Exercise prompt.
The line containing "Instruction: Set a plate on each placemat" marks where to begin. Write out that line and every line after it exactly, through the last line below.

----- Data excerpt -----

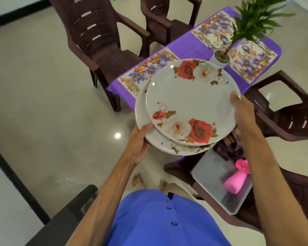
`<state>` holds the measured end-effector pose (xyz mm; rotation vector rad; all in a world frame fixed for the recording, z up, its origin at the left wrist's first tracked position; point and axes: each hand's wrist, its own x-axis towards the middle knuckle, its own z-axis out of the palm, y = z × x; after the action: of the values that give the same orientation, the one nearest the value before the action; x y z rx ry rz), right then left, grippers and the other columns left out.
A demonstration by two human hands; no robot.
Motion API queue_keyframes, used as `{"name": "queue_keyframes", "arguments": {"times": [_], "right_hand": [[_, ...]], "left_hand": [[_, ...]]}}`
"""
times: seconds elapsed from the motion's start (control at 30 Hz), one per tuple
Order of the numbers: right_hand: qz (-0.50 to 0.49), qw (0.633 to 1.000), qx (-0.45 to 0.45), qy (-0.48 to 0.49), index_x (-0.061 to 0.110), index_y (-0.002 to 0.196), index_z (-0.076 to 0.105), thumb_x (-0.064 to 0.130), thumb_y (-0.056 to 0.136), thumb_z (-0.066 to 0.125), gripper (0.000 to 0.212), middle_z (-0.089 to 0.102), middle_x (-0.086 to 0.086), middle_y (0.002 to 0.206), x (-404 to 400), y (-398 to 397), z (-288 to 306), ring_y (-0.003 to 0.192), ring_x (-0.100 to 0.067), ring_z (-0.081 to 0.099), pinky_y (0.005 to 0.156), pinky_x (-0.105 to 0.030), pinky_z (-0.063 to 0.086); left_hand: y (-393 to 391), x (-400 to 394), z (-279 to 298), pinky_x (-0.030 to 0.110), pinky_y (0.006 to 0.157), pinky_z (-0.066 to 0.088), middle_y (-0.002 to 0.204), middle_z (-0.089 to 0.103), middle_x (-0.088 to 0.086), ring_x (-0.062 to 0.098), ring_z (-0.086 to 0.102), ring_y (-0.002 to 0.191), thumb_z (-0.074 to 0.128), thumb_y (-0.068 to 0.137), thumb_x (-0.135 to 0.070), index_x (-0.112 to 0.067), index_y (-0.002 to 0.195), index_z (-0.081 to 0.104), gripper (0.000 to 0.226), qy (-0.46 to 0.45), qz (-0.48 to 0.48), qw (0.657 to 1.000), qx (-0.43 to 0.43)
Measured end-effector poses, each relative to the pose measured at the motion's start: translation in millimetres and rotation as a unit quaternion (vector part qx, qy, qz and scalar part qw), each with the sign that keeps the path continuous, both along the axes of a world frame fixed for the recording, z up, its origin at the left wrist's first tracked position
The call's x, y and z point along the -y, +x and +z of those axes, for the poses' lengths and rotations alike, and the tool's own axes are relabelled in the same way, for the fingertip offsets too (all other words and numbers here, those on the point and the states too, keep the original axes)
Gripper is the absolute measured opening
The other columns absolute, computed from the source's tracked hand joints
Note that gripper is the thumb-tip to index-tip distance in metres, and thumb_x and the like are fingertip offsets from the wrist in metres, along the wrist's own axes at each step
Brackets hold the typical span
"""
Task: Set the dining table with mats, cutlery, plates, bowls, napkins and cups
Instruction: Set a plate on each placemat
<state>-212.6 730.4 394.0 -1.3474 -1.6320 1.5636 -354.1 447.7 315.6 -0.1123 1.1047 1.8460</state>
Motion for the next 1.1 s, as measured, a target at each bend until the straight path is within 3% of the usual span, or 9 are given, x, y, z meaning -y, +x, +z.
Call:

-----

Answer to this problem.
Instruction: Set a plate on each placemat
<state>-212.6 730.4 394.0 -1.3474 -1.6320 1.5636 -354.1 447.7 315.6 -0.1123 1.1047 1.8460</state>
Motion for the next 1.1 s, as measured, a target at each bend until the straight path is within 3% of the usual span, or 9 are given, x, y, z meaning -y, +x, +z.
Call:

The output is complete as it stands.